European Journal of Cardiovascular Nursing
- Discipline: Cardiac nursing
- Language: English
- Edited by: Philip Moons

Publication details
- History: 2002–present
- Publisher: Oxford University Press
- Frequency: Bimonthly
- Impact factor: 5.4 (2025)

Standard abbreviations
- ISO 4: Eur. J. Cardiovasc. Nurs.

Indexing
- ISSN: 1474-5151 (print) 1873-1953 (web)

Links
- Journal homepage;

= European Journal of Cardiovascular Nursing =

The European Journal of Cardiovascular Nursing is a peer-reviewed nursing journal published by Oxford University Press. It covers cardiovascular nursing research. It is an official journal of the European Society of Cardiology and the Association of Cardiovascular Nursing and Allied Professions.

==History==
The journal was established in 2002 by Tiny Jaarsma, Bengt Fridlund, David R Thompson, and Simon Stewart. From 2002 till 2021, the editor-in-chief was Tiny Jaarsma (Linköping University).

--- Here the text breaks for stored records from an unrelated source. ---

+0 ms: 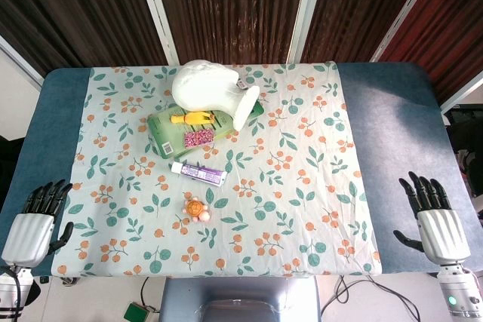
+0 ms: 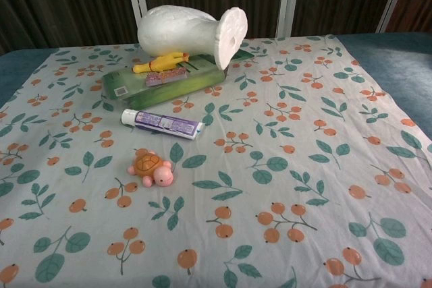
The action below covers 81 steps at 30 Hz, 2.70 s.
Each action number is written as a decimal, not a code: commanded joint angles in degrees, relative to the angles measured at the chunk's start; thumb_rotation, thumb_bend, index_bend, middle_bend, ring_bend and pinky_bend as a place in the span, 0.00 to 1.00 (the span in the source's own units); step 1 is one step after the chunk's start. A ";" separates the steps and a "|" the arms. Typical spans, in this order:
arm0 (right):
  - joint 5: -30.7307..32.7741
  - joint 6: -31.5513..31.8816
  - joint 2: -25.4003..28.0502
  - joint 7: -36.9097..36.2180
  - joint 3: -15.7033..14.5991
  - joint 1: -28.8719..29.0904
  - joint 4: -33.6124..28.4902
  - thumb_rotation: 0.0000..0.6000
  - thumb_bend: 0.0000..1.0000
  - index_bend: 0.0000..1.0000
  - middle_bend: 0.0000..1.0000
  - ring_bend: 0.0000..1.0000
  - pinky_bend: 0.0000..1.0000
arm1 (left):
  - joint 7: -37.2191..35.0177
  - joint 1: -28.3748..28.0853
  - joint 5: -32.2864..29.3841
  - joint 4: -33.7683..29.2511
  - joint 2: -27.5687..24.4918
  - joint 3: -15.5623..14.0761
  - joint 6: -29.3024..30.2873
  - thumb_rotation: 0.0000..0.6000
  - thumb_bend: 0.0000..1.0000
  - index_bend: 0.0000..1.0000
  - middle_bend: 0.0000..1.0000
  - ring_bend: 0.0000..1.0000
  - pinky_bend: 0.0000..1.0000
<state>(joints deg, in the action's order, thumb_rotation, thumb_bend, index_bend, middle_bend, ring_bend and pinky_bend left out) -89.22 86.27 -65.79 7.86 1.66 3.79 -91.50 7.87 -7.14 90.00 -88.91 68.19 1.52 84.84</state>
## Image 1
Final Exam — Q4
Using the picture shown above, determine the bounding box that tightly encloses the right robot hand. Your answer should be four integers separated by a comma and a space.
392, 171, 472, 266

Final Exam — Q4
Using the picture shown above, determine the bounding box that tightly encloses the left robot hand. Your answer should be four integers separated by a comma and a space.
1, 179, 75, 268

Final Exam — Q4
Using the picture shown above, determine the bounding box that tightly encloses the small orange turtle toy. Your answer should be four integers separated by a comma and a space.
183, 192, 211, 223

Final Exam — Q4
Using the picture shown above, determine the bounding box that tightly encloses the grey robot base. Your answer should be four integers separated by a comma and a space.
158, 275, 322, 322

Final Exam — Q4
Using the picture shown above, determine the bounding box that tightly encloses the yellow rubber chicken toy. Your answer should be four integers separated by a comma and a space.
170, 112, 214, 126

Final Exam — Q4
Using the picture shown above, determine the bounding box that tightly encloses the green white floor box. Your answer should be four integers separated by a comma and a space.
124, 302, 160, 322

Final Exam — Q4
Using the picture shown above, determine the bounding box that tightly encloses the purple white toothpaste tube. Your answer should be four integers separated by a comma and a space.
171, 161, 229, 188

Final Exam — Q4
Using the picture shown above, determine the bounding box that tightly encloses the green wet wipes pack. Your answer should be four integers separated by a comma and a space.
146, 100, 265, 161

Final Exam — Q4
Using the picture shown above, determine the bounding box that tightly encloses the pink patterned small packet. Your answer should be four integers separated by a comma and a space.
183, 129, 216, 149

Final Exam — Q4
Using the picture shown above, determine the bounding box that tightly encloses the blue table cover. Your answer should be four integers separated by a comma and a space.
0, 61, 483, 278

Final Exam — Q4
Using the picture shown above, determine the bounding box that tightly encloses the floral printed tablecloth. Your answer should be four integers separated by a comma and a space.
50, 61, 383, 277

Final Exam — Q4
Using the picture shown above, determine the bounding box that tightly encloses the white foam mannequin head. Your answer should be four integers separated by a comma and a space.
171, 60, 261, 131

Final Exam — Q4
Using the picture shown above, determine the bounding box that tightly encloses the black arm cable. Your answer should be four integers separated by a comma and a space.
0, 264, 23, 322

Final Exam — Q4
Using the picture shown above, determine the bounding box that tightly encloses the black floor cable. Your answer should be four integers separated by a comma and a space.
320, 274, 420, 322

The current editor-in-chief is Philip Moons (Katholieke Universiteit Leuven).

==Abstracting and indexing==
The journal is abstracted and indexed in:
- Science Citation Index Expanded
- Social Sciences Citation Index
- EMBASE/Excerpta Medica
- ProQuest databases
- MEDLINE/PubMed
- Scopus
According to the Journal Citation Reports, the journal has a 2022 impact factor of 2.9.